Delusional is right Grits.

Anonymous said...

LD, ED, MH, non of that means functionally illiterate.

Anonymous said...

Grits - Have you never read Jonathan Swift's "A Modest Proposal"? I think we may be getting some knock-offs here...

Anonymous said...

I Googled “Perry Addresses the Bilderberg Group” and it appears he did attend Bilderberg in Turkey last year. I am not sure I understand why that matters but it appears to be true. He must have been a flop there also since they didn’t invite him back this year. Maybe the Texas voters should not invite him back either. Hasn’t Perry picked a fine cast of Conservators for TYC? The buck stops with Perry, throw the bum out!

Anonymous said...

9:39 you are well read and correct! It was all a A Modest Proposal......

Anonymous said...

Bill Bush: Glad you took "y'all come back" to heart. Do you have a personal email address you want to post? I have a proposition I would like to suggest to you.

Anonymous said...

TYC prepared me for college at UT where I earned a BS in Electrical Engineering as well as advanced training throughout my career. The Gatesville State School for Boys in the mid 70’s was in crisis from outside interference just as much as TYC is now and the school time according to the culture of the day, 3 hours a day, was a tremendous waist. Coming into TYC as an A student in 8th grade the year before from a school not yet effected by desegregation and the principal of teaching on the level of the lowest common denominator, the diagnostic testing for our education level from the state boys perspective was nothing more than pretending to color in the right box on a multiple guess quiz. You whip through it so you could go outside and hang out with your homies. Hilltop School was beautiful in the spring and we would sit on the Texas rocks outside the building smoke cigarettes and wait for the bus. Anyway I went from an A student honor role to a retard in less than a week. As practiced in Gatesville back then, shortly after to our 17th birthday we did the same on the series of GED tests. We knew we would pass since the objective was to get a full day of work out of us and not have to mess with that school stuff. Yes we had to work then, these TYC kids today have it so easy in so many ways. I will say that in the spring of 1976 at Terrace School the course work for drivers education was taught. Must have been 50 of us in the old woodshop spending the 30 hours needed to complete the class. It was a joke but it was well attended. Simply pulling our driving records could show how effective that drivers ed program was. At least we had a license to drive that stolen car.

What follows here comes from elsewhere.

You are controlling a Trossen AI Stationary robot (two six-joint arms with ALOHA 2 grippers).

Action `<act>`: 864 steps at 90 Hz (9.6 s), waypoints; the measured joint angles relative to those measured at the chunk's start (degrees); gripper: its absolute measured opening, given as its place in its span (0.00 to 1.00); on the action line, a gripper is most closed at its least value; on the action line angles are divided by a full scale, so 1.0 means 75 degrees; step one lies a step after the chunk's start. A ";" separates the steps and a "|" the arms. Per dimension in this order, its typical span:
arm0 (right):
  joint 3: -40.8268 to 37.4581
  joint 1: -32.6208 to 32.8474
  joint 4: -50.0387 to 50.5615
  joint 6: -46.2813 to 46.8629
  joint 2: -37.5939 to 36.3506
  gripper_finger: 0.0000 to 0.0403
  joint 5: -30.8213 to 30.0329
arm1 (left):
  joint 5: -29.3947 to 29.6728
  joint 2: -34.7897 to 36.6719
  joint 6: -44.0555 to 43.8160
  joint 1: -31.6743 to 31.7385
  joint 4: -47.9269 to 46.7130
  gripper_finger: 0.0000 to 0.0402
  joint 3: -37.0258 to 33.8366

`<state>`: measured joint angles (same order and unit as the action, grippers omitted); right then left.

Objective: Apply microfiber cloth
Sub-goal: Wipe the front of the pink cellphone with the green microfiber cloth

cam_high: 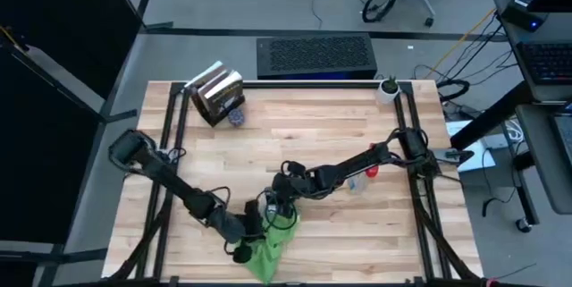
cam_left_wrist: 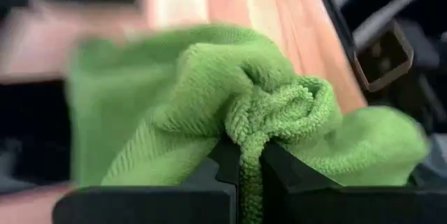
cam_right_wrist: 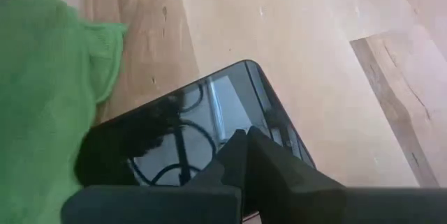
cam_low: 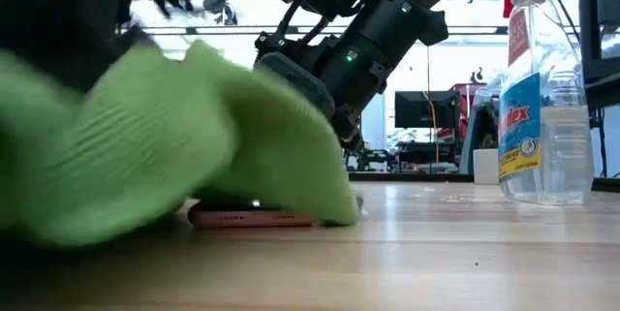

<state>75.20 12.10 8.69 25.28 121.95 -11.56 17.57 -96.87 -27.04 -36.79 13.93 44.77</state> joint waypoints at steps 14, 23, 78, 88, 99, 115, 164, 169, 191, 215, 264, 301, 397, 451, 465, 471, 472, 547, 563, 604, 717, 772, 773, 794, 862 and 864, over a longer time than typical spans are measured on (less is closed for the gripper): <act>0.0000 0.0000 -0.0026 -0.0001 0.0000 0.00 -0.0004 | 0.0750 0.0397 0.0510 0.0144 -0.0239 0.00 0.0006; 0.0000 0.0000 -0.0029 -0.0046 0.0000 0.00 -0.0004 | 0.0828 0.0283 0.0701 0.0354 -0.0064 0.00 -0.0010; -0.0003 0.0015 -0.0102 -0.0396 0.0003 0.00 0.0051 | 0.0293 -0.1529 0.1249 0.1273 0.3267 0.00 -0.0714; -0.0003 0.0012 -0.0118 -0.0402 0.0003 0.00 0.0068 | 0.0521 -0.1783 0.1035 0.1344 0.3367 0.00 -0.0698; -0.0003 0.0012 -0.0177 -0.0404 0.0003 0.00 0.0082 | 0.0645 -0.1821 0.0905 0.1399 0.3368 0.00 -0.0691; -0.0003 0.0015 -0.0211 -0.0455 0.0003 0.00 0.0111 | 0.0901 -0.1823 0.1024 0.1404 0.3328 0.00 -0.0691; 0.0000 -0.0121 -0.0364 -0.0970 0.0006 0.00 0.0342 | -0.1475 -0.2088 -0.0313 0.1133 0.2992 0.00 -0.0364; 0.0003 -0.0128 -0.0382 -0.1095 0.0006 0.00 0.0335 | -0.2267 -0.1876 -0.0738 0.1025 0.2487 0.00 -0.0367; 0.0000 -0.0154 -0.0509 -0.1289 0.0015 0.00 0.0252 | -0.1375 0.0383 -0.0556 0.0391 0.0040 0.00 -0.0424; 0.0000 -0.0152 -0.0558 -0.1314 0.0012 0.00 0.0206 | 0.1923 0.1364 0.0108 0.0641 -0.1666 0.00 -0.0438; -0.0015 -0.0110 -0.1046 -0.0992 0.0041 0.00 0.0099 | 0.0861 -0.0915 0.0724 0.0961 0.0566 0.00 -0.0443; -0.0015 -0.0028 -0.0213 -0.1226 -0.1652 0.00 0.0159 | 0.0664 0.0492 0.0655 0.0631 -0.0320 0.00 -0.0341; -0.0006 0.1338 -0.2833 -0.0660 0.0356 0.00 -0.0450 | 0.2069 0.2545 0.2041 0.1611 -0.2476 0.00 -0.0187; 0.0003 0.1430 -0.3047 -0.0838 0.0397 0.00 -0.0636 | 0.0879 0.0216 0.2066 0.1731 -0.0810 0.00 -0.0187; 0.0003 0.1385 -0.3483 -0.0772 0.0714 0.00 -0.0691 | 0.0576 0.0037 0.2109 0.1816 -0.0355 0.00 -0.0187; 0.0015 0.1428 -0.3542 -0.0566 0.0848 0.00 -0.0727 | 0.0389 -0.0028 0.2120 0.1873 -0.0370 0.00 -0.0187; 0.0019 0.1438 -0.3562 -0.0525 0.0869 0.00 -0.0740 | 0.0379 -0.0042 0.2122 0.1885 -0.0389 0.00 -0.0187; 0.0015 0.1451 -0.3425 -0.0318 0.1035 0.00 -0.0643 | -0.2180 -0.1034 0.2053 0.2624 0.0072 0.00 -0.0151; 0.0009 0.1489 -0.3449 -0.0256 0.1035 0.00 -0.0669 | -0.1316 -0.1309 0.2007 0.2874 0.0211 0.00 -0.0117; 0.0017 0.1488 -0.3440 -0.0284 0.1039 0.00 -0.0618 | -0.0194 -0.0078 0.0735 0.2714 -0.0807 0.00 -0.0235; 0.0003 0.1431 -0.3407 -0.0242 0.1035 0.00 -0.0661 | -0.0046 0.0992 0.1285 0.2446 -0.1877 0.00 -0.0357; 0.0003 0.1408 -0.3416 -0.0223 0.1035 0.00 -0.0610 | -0.0495 -0.1182 0.1690 0.2514 0.0579 0.00 -0.0394; 0.0003 0.1408 -0.3416 -0.0219 0.1035 0.00 -0.0608 | -0.0417 -0.1197 0.1683 0.2533 0.0565 0.00 -0.0392; 0.0003 0.1411 -0.3429 -0.0131 0.1035 0.00 -0.0618 | 0.1545 -0.1197 0.1619 0.3106 -0.0766 0.00 -0.0385; 0.0003 0.1396 -0.3456 -0.0227 0.1037 0.00 -0.0640 | -0.0867 0.0349 0.1414 0.1838 -0.1503 0.00 -0.0452; 0.0003 0.1395 -0.3456 -0.0227 0.1037 0.00 -0.0639 | -0.0942 0.0235 0.1455 0.1838 -0.1257 0.00 -0.0452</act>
<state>75.22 22.56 -17.23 23.57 129.73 -16.35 10.51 -95.11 -16.13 -23.00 4.50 41.39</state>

So how did TYC prepare me for a major in Electrical Engineering and college in general.
As a double E in the early years you have ta’s who have difficulty with the language, they know the stuff but can’t communicate, so its self pace basically. Later on the ta’s are the ones to go to because the professors won’t give you the time of day. If you complain, the professors would say if you can’t handle double e perhaps you should go to the business school. This was like the dorm man who would say if you’re not tough enough to be on this dorm then I can transfer you to the punk dorm. I have a list of these similarities that I complied relating to the psychological issues one would suffer in a TYC culture and how to reverse them for good.

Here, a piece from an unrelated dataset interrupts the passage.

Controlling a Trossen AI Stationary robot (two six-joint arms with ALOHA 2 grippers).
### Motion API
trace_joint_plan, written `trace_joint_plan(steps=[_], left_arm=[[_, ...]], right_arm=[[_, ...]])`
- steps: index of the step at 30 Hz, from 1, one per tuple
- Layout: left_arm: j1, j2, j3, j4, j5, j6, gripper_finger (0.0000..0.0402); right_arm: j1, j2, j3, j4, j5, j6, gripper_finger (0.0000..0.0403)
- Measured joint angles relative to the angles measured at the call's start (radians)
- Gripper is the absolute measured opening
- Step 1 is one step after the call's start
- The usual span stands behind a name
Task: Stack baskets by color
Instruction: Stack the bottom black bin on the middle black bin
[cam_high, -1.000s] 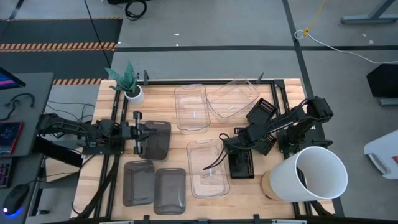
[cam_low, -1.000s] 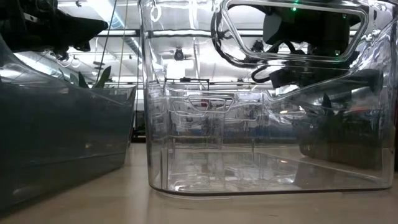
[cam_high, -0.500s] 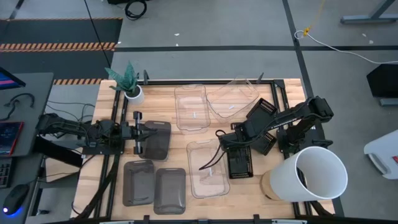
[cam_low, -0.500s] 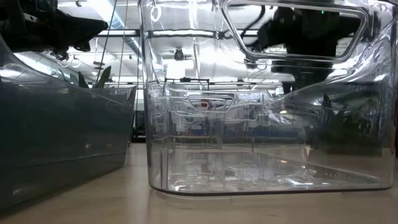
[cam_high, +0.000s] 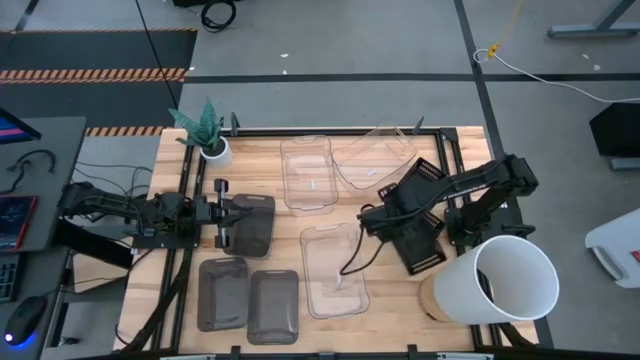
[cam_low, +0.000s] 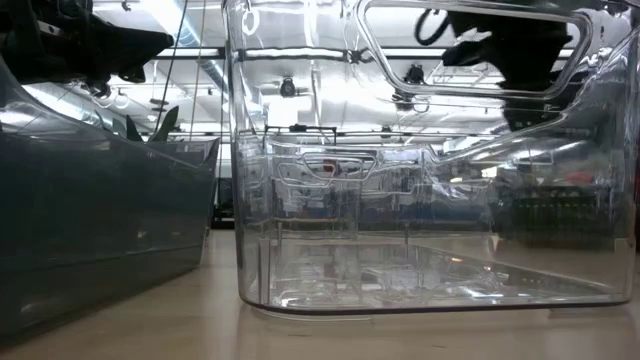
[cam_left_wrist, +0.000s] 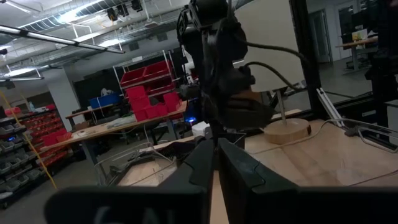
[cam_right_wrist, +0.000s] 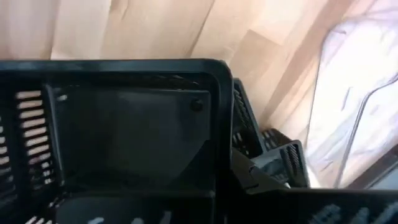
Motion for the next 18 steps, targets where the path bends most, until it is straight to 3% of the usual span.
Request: trace_joint_plan(steps=[11, 18], left_arm=[[0.0, 0.0, 0.0, 0.0, 0.0, 0.0, 0.0026], [0.0, 0.0, 0.0, 0.0, 0.0, 0.0, 0.0032]], right_arm=[[-0.003, -0.051, 0.0, -0.057, 0.034, -0.508, 0.0002], [-0.056, -0.051, -0.075, -0.043, 0.068, -0.578, 0.0002]])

IMO the very culture at TYC teaches a kid to work a system, it doesn’t matter if it’s this cool new program or that cool new program, the cool new program was called deCon back in my day. To reach a goal you work a system. That goal could be the release from TYC or a Law degree or buying a home, whatever. There is a difference between working a system and playing a system and the kid needs to be guided in the difference or as many I would suppose left to figure that out for themselves like I had to. Based on this opinion I would theorize today’s TYC kids could slip right into atypical American large company with dysfunctional upper management and line supervisors doing the best they can to do their work all the while telling the people under them it’s all good. Empires and walruses Jim Collins of Good to Great fame might say.

Thank you TYC for your small but significant piece in my path that has helped me become a bad ass system engineer.
Sheldon tyc#47333

Anonymous said...

LD, ED, MH, none of that means functionally illiterate.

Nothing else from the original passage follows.